CI: O senhor pode falar sobre a contribuição assistencial, prevista na Reforma Trabalhista? 
Otávio Calvet: A contribuição assistencial, até o julgamento do STF, era considerada como possível de ser cobrada apenas dos associados de sindicatos. Depois da decisão do Supremo, fixou-se que é possível cobrar de todos os integrantes da categoria, filiados ou não ao sindicato, desde que assegurado ao trabalhador o direito de oposição. O problema é que o STF, quando fixou a norma, não definiu qual seria o valor máximo dessa contribuição, a frequência e nem como exercitar o direito de oposição.

 

CI: O Supremo decidiu e isso está gerando muita controvérsia?
Otávio Calvet: Para resolver esses problemas, a gente vai ter dois julgamentos, um para pacificar o entendimento do próprio Supremo. Foram postos embargos de declaração. A nova decisão do STF, provavelmente, deve delimitar mais a matéria. A segunda ação é no Tribunal Superior do Trabalho (TST), sobre o exercício do direito de oposição. Então todas as ações em curso no TST sobre esse tema estão suspensas.

 

CI: O senhor pode esclarecer o que é contribuição assistencial. E se agora ela pode ser cobrada de todos os trabalhadores?
Otávio Calvet: A contribuição assistencial sempre existiu, mas era só para os filiados da categoria.
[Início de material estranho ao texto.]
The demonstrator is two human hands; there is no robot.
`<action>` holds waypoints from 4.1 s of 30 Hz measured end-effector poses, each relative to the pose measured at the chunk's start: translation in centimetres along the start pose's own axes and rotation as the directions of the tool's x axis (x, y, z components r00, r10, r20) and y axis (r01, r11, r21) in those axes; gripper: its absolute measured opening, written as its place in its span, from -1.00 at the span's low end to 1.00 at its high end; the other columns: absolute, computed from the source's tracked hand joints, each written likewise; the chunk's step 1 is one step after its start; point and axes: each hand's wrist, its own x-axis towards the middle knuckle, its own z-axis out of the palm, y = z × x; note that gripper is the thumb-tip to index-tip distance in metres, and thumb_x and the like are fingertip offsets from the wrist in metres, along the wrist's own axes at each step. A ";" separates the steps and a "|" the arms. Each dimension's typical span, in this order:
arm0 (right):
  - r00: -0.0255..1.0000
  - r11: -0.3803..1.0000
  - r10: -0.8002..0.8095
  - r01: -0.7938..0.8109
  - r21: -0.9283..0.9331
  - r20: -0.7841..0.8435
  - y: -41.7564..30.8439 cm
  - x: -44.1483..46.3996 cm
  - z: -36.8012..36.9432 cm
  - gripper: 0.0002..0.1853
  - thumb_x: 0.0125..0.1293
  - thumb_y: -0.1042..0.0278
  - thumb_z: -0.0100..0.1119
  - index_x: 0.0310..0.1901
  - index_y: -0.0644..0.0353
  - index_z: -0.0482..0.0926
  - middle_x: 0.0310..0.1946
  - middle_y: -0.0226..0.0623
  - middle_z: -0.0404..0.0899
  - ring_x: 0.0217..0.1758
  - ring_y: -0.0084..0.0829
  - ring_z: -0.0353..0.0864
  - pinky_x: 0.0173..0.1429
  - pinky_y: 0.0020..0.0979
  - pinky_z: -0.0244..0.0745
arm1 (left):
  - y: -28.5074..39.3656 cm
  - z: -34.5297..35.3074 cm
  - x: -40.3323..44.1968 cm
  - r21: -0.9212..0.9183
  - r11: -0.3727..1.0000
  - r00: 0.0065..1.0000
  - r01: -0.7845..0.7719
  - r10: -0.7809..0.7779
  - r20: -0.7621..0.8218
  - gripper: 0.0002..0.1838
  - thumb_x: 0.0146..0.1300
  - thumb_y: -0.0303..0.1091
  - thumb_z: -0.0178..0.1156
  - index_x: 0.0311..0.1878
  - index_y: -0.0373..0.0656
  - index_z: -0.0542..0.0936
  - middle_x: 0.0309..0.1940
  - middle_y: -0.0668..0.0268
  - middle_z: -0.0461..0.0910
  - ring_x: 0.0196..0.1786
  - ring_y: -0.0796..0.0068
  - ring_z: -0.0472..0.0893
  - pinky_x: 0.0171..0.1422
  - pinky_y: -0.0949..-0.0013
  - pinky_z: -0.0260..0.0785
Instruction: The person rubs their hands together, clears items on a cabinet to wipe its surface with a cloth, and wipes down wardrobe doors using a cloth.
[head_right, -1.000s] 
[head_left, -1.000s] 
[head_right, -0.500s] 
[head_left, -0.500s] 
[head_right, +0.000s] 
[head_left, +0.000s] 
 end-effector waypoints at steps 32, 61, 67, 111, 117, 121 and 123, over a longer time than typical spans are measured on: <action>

O problema foi que, quando a Reforma Trabalhista modificou a CLT e transformou a contribuição sindical compulsória, que era o antigo imposto sindical, em contribuição facultativa, houve uma queda de 90% na arrecadação dos sindicatos. A adesão aos sindicatos é baixa no Brasil e gira em torno de 7%. Eles têm muita dificuldade de arrecadar um valor suficiente para poder fazer seu trabalho. Foi isso que motivou o STF a favor da contribuição assistencial para os sindicatos. Primeiro, o Supremo entendeu que a contribuição assistencial não poderia ser cobrada de todos, só dos associados.

 

CI: Mas essa questão mudou, não é?
Otávio Calvet: Sim, o STF mudou o entendimento justamente para que os sindicatos conseguissem essa nova fonte de receita para atuarem na negociação coletiva, principalmente. O Supremo entendeu que agora como temos o negociado sobre o legislado, os sindicatos têm que ser fortes para poderem fazer uma boa negociação. O STF pegou esse gancho e recriou essa fonte de custeio, que é a contribuição assistencial. Na verdade, isso é um exemplo de ativismo judicial, porque o STF mudou o seu entendimento para poder atender uma necessidade. Isso mostra como o ativismo é perigoso para a segurança jurídica. Nesse momento, ninguém sabe o que fazer em relação à contribuição assistencial.

 

CI:  Uma das dúvidas é se é possível ser criada a contribuição assistencial para todos os trabalhadores, associados ou não. O que o STF já decidiu em relação a esse tema?
Otávio Calvet: A lei até fala que qualquer desconto no salário para receitas sindicais, o empregado tem que autorizar previamente, mas não está claro se essa autorização é individual, se é coletiva, se basta o sindicato mandar uma lista para conseguir o desconto no salário. Então isso tudo está gerando realmente muita dúvida na prática.

 

CI: Em relação também aos sindicatos patronais, eles podem também fazer esse desconto? 
Otávio Calvet: A tese do Supremo fala só de sindicato de trabalhadores, mas assim, o entendimento, acho que é bem tranquilo, que é o mesmo. Pode ser aplicado para o sindicato patronal, porque é o mesmo artigo de lei, que é o artigo 513 da CLT, que fala sobre isso. O artigo é aplicável tanto para sindicato de trabalhadores quanto para o sindicato patronal. Então me parece que é tranquilo entender nesse sentido.